Washington, D.C.
The White House
1600 Pennsylvania Avenue, NW
Oh, come on, you’re saying – the White House? A queer place?
Yes, the White House. The resident who comes immediately to mind is Abraham Lincoln, who, as a young lawyer in 1837, rode into Springfield, Ill., looking for a place to stay and found that storekeeper Joshua Speed had a large double bed that he was more than willing to share.
And then there’s James Buchanan, the 15th president, who enjoyed an intimate friendship with William Rufus King, whom he met when both were U.S. senators. King was referred to by Washington insiders as “little Miss Nancy,” “she,” and “Aunt Fancy” – need I say more?
But the person I was really thinking of in listing this most famous address wasn’t a president at all, but a president’s sister. When Grover Cleveland took office as president for the first time in 1885, he was a bachelor in need of a First Lady and White House hostess. His spinster sister, Rose Cleveland, a teacher and editor of a literary magazine, stepped in to help her brother during his first term.

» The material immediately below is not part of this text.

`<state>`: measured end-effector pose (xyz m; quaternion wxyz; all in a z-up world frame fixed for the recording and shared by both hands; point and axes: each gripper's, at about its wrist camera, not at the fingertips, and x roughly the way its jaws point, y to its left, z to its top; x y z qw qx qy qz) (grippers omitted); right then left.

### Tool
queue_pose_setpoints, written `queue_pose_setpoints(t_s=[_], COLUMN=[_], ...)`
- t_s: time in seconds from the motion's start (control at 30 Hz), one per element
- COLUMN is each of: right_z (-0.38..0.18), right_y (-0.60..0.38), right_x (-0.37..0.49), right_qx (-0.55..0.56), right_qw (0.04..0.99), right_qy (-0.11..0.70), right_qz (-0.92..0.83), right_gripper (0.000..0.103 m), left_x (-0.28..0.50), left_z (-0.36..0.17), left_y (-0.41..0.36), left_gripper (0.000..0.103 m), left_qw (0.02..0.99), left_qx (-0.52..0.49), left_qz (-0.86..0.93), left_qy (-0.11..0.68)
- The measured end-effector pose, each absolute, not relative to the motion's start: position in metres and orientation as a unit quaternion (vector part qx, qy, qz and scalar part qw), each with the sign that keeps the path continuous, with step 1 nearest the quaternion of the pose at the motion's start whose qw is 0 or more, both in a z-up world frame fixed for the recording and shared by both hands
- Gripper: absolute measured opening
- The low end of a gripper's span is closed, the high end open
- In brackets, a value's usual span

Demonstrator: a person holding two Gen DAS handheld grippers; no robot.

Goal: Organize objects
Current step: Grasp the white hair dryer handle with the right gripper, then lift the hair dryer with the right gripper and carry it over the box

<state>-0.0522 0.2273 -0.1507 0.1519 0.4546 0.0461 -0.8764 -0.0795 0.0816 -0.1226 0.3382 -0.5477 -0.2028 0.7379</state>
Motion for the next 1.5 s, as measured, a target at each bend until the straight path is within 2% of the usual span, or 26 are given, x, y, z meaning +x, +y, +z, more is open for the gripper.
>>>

19th-century view of the White House East Room
Cleveland was defeated for re-election, and Rose was once again her own woman. In 1890, she met and fell in love with a young widow named Evangeline Marss Simpson. Gay historian Jonathan Ned Katz has written in detail about the two women’s passionate relationship, including their intimate correspondence: “Oh, Eve,” Rose wrote, “I tremble at the thought of you….Sweet, Sweet, I dare not think of your arms.” The two lived together until 1892, when Eve backed away from the relationship to seek a traditional heterosexual one. In 1893, Rose (once again ensconced at the White House, following her brother’s successful campaign in 1892) wrote to Eve on White House stationery, wishing her dear companion “my best blessing – whatever you do.” Eve went on to marry an elderly Episcopal bishop, Henry Whipple.
Following the bishop’s death in 1901, Eve and Rose renewed their correspondence and finally reunited in Italy, where they lived together until Rose’s death in 1918. Eve died in 1930 and requested that she be buried beside Rose.